Looking at Ethereum right now, it has an average transaction speed of 15-20 TPS and gas fees often soar to $200. There are very clear limits on the applications that can be built on Ethereum, and these applications require very minimal interaction. For example, a lending protocol is a great application on Ethereum because I might interact with it a few times a year.

But if I’m an application developer building an application that’s intended to scale to 100,000 or 1 million users and have higher usage patterns, it’s not feasible to build such an application on Ethereum.

This is increasingly evident as viable alternatives emerge left and right.

  • FriendTech is built on Base L2

  • Pacman and Blur teams are considering launching their own L2

  • DYDX uses their own specific application chain

The modular blockchain framework provides a set of trade-offs that blockchains can choose from. We are now at a point where infrastructure that supports blockchains at points along the trade-off curve is beginning to emerge.

The last and most important thing is incentives.
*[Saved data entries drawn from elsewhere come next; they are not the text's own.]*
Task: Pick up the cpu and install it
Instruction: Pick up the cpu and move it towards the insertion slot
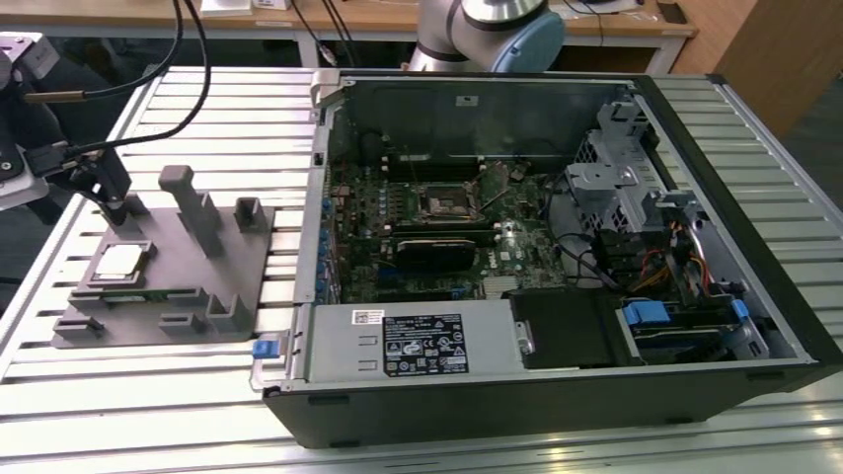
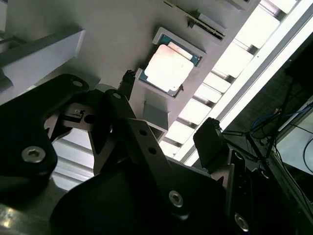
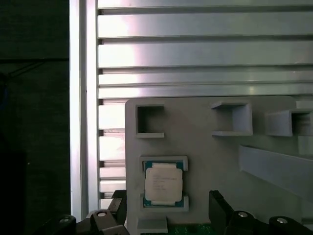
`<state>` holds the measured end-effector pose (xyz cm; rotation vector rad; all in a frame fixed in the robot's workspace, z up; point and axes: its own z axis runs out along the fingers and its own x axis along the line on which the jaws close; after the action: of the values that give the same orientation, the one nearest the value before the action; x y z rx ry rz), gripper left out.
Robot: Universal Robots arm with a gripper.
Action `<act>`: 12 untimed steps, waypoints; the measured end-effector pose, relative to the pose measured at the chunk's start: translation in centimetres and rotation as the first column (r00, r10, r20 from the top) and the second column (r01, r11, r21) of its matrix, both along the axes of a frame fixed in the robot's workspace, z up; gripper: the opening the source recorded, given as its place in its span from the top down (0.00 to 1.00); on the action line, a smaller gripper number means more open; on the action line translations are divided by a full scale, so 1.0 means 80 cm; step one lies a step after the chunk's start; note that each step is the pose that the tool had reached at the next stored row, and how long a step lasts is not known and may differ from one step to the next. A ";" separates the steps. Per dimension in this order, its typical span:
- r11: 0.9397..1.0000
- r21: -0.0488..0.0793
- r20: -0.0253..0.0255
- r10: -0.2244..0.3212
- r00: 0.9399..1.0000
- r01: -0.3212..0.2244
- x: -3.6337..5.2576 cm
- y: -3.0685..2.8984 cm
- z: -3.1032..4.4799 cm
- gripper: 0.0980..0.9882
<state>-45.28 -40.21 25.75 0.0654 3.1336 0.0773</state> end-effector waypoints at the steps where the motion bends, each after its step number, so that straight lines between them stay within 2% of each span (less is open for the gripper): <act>1: 1.000 0.000 0.000 0.000 1.000 0.000 0.000 0.0000 -0.0016 0.26; 12: 1.000 0.002 -0.001 0.000 1.000 0.000 0.000 -0.0009 -0.0108 0.26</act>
<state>-45.29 -40.28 24.88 0.0654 3.1343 0.0806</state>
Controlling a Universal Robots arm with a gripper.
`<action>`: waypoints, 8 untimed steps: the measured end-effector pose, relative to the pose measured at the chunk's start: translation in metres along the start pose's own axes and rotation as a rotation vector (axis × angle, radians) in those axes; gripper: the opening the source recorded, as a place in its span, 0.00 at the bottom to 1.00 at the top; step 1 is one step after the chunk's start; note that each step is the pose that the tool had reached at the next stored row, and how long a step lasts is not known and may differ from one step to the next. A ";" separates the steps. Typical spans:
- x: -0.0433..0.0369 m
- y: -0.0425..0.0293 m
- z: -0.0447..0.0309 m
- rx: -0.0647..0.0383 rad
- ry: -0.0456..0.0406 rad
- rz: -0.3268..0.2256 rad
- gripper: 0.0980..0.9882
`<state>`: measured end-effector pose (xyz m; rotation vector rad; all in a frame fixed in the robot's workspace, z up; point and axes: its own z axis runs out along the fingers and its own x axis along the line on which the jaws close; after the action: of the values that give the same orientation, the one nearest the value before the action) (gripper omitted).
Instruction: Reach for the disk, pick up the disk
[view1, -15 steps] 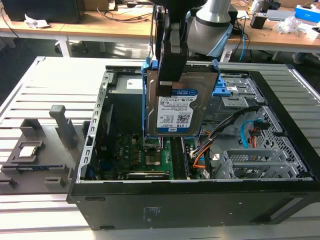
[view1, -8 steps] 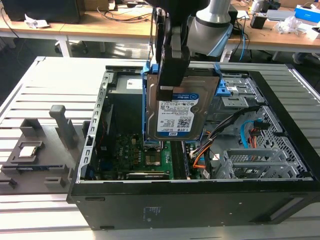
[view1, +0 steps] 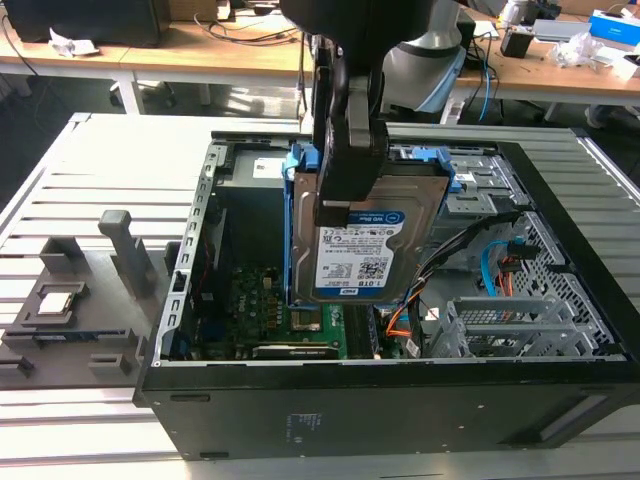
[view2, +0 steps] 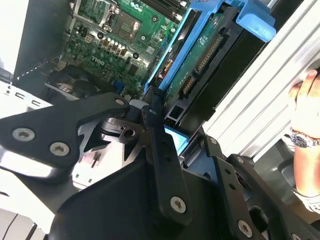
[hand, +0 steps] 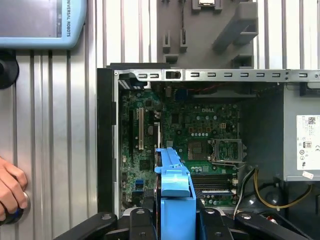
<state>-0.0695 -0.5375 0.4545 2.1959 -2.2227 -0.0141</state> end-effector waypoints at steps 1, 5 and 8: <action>0.0054 -0.0001 0.0000 0.000 0.0001 0.000 0.30; 0.0155 -0.0002 0.0001 0.000 0.0000 0.000 0.30; 0.0169 -0.0060 -0.0001 0.000 0.0001 0.000 0.30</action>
<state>-0.0637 -0.5545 0.4546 2.1958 -2.2227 -0.0141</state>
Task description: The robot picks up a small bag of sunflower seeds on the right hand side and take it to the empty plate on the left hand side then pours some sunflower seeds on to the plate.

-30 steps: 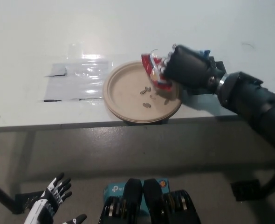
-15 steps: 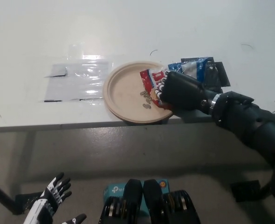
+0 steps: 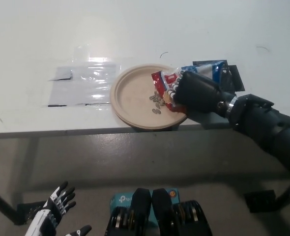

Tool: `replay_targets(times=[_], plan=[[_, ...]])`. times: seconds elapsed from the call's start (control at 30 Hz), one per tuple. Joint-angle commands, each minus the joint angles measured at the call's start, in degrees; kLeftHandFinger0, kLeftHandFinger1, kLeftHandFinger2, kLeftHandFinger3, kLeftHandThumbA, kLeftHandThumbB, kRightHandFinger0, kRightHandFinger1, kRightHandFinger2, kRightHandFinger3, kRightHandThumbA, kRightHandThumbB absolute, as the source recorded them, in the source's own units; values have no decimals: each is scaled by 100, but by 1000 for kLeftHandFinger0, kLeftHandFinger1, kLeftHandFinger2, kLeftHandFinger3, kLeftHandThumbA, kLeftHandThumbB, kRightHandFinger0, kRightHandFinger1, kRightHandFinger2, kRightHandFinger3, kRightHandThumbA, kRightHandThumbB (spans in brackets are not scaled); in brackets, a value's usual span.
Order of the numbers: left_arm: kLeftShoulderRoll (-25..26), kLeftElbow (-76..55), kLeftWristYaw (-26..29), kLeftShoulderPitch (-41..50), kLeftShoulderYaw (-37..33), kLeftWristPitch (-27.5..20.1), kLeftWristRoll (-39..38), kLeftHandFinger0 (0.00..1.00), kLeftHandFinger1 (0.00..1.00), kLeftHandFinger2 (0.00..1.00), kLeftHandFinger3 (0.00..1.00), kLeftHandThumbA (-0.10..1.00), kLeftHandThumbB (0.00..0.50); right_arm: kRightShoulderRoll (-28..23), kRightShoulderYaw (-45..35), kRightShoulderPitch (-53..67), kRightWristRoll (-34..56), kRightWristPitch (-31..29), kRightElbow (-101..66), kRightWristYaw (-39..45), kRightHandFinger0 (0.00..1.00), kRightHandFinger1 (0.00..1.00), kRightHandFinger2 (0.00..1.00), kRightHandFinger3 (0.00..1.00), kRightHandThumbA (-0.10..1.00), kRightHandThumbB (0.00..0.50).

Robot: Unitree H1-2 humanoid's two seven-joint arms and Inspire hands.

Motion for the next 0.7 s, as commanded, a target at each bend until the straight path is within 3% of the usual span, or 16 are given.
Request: replay_targets(times=[0.0,0.07,0.13,0.17,0.2,0.27,0.3,0.37,0.4,0.43,0.5,0.6,0.67], plan=[[89,-131,-35,-4,-17,-114,-14,1000,1000,1000,1000,1000,318,-249,-381,-258,337,-4,-90,-320,0,0,1,287,-100,285],[78,-162,-26,6,-13,-67,-34,1000,1000,1000,1000,1000,315,-265,-579,-253,446,-43,-106,-385,0,0,0,227,-100,288],[85,-176,-31,30,-10,-65,-42,1000,1000,1000,1000,1000,316,-266,-1012,-209,779,-313,-150,-285,0,0,0,85,-100,272],[92,-159,-44,34,-9,-94,-50,1000,1000,1000,1000,1000,309,-261,-1318,-159,1018,-404,-197,-433,0,0,29,13,-100,266],[96,-141,-54,28,-10,-116,-53,1000,1000,1000,1000,1000,308,-257,-1461,-142,1098,-472,-200,-456,0,0,79,13,-100,264],[86,-133,-48,4,-26,-104,-28,1000,1000,1000,1000,1000,301,-268,-1982,-62,1474,-650,-206,-421,0,66,416,111,-100,216],[76,-141,-30,7,-29,-72,-11,1000,1000,1000,1000,1000,312,-279,-2135,-26,1492,-691,-207,-439,0,117,579,154,-100,231],[61,-149,-24,28,-20,-76,-39,1000,1000,1000,1000,1000,319,-271,-2270,47,1466,-864,-172,-445,0,152,643,173,-100,274],[65,-173,-27,32,-22,-62,-41,1000,1000,1000,1000,1000,319,-236,-2364,114,1501,-932,-126,-488,0,162,624,166,-100,273],[65,-183,-26,35,-22,-55,-42,1000,1000,1000,1000,1000,318,-225,-2407,132,1501,-951,-113,-498,0,117,625,194,-100,273],[82,-177,-29,15,-6,-77,-47,1000,1000,1000,1000,1000,319,-203,-2477,169,1500,-863,-103,-502,0,89,659,265,-100,263],[70,-179,4,6,0,-62,-16,1000,1000,1000,1000,1000,344,-187,-2672,239,1628,-886,-64,-455,0,159,722,373,-100,231],[49,-207,33,36,13,-80,-2,1000,1000,1000,1000,1000,323,-182,-2728,278,1647,-825,-43,-368,0,192,755,447,-100,210]])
As Charlie Munger always says: Show me the incentives and Ill show you the results. The incentive structure built on Ethereum is inferior to other existing blockchains. VCs and new L1 teams are very interested in building a strong, thriving ecosystem. As an investor, I would think, why would my team build on Ethereum when the token is so fragmented and the ecosystem is already so crowded? Why not promote application development on a blockchain where I have a stake, where L1 valuations are much lower.
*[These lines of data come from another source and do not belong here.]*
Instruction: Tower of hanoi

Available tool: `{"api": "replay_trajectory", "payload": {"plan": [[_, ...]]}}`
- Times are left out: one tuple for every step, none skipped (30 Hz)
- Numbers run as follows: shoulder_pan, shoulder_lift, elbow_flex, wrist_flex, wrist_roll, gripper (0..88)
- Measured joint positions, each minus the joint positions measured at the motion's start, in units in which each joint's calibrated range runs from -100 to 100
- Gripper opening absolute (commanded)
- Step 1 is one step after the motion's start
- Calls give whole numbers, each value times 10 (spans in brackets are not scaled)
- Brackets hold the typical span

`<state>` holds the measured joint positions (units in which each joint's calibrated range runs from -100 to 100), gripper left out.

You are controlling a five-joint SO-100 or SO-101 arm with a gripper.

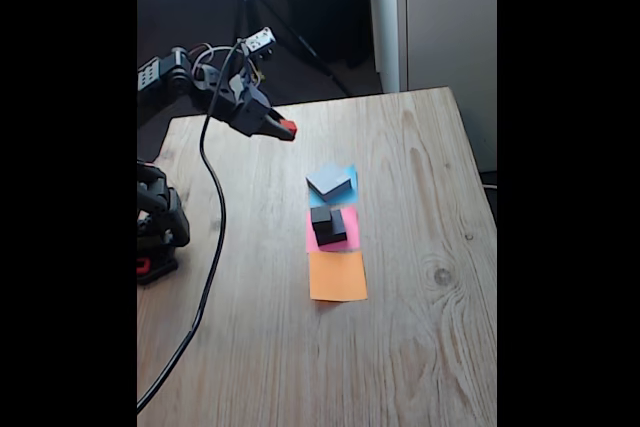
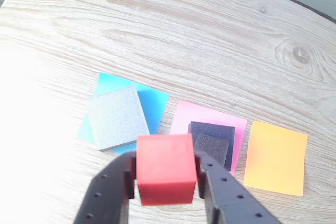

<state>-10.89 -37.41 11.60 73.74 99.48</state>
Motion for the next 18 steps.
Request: {"api": "replay_trajectory", "payload": {"plan": [[-5, -3, -10, 11, 0, 44], [-9, -8, -17, 20, 0, 44], [-13, -11, -19, 26, 0, 44], [-18, -14, -19, 28, 0, 44], [-22, -15, -19, 28, 0, 45], [-25, -18, -16, 27, 0, 45], [-28, -23, -3, 25, 0, 45], [-32, -30, 13, 17, 0, 45], [-36, -41, 40, -2, 0, 45], [-38, -52, 72, -30, 0, 46], [-41, -67, 110, -60, 0, 46], [-43, -81, 157, -99, 0, 46], [-46, -91, 198, -131, 0, 47], [-49, -99, 247, -169, 0, 49], [-52, -103, 286, -205, 0, 49], [-53, -106, 329, -247, 0, 50], [-55, -107, 369, -290, 0, 50], [-57, -107, 409, -334, 0, 50]]}}
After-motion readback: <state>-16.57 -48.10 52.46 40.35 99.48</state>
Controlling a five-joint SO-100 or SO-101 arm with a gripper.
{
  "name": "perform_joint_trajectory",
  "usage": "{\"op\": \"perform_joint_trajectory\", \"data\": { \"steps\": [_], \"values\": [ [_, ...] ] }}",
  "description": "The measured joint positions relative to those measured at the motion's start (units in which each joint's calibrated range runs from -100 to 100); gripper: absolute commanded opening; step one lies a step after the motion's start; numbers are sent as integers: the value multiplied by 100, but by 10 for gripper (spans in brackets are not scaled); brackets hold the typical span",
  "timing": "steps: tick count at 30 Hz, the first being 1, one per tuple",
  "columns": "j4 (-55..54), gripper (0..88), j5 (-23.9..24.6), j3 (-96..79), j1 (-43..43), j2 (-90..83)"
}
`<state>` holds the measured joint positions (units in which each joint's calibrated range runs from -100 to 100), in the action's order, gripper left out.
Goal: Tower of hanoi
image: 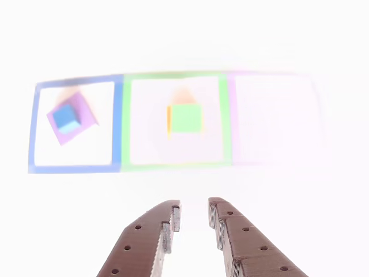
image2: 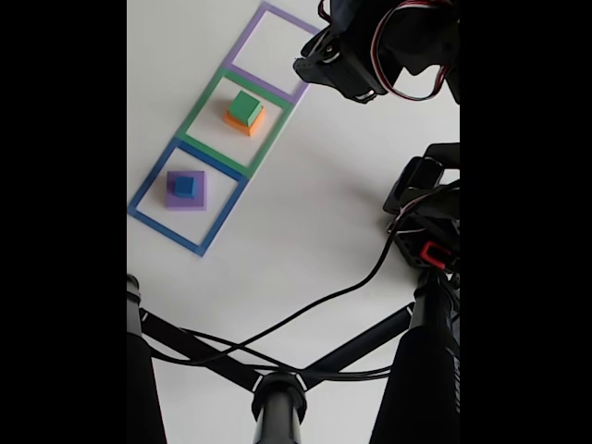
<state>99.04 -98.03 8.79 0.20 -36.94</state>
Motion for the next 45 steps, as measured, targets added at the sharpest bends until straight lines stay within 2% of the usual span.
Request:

Ethereum’s Innovator’s Dilemma: Valuation and Usage Have Peaked, What Will Happen in the Future?

The replies in this tweet made things very clear.

ETH is no longer at the efficient frontier of blockchain design. No matter where you look on the tradeoff curve, there are better smart contract platform choices, and the same goes for incentive structures. Unless Ethereum makes fundamental changes in how communities and organizations operate, its relative advantage in valuation and usage has peaked.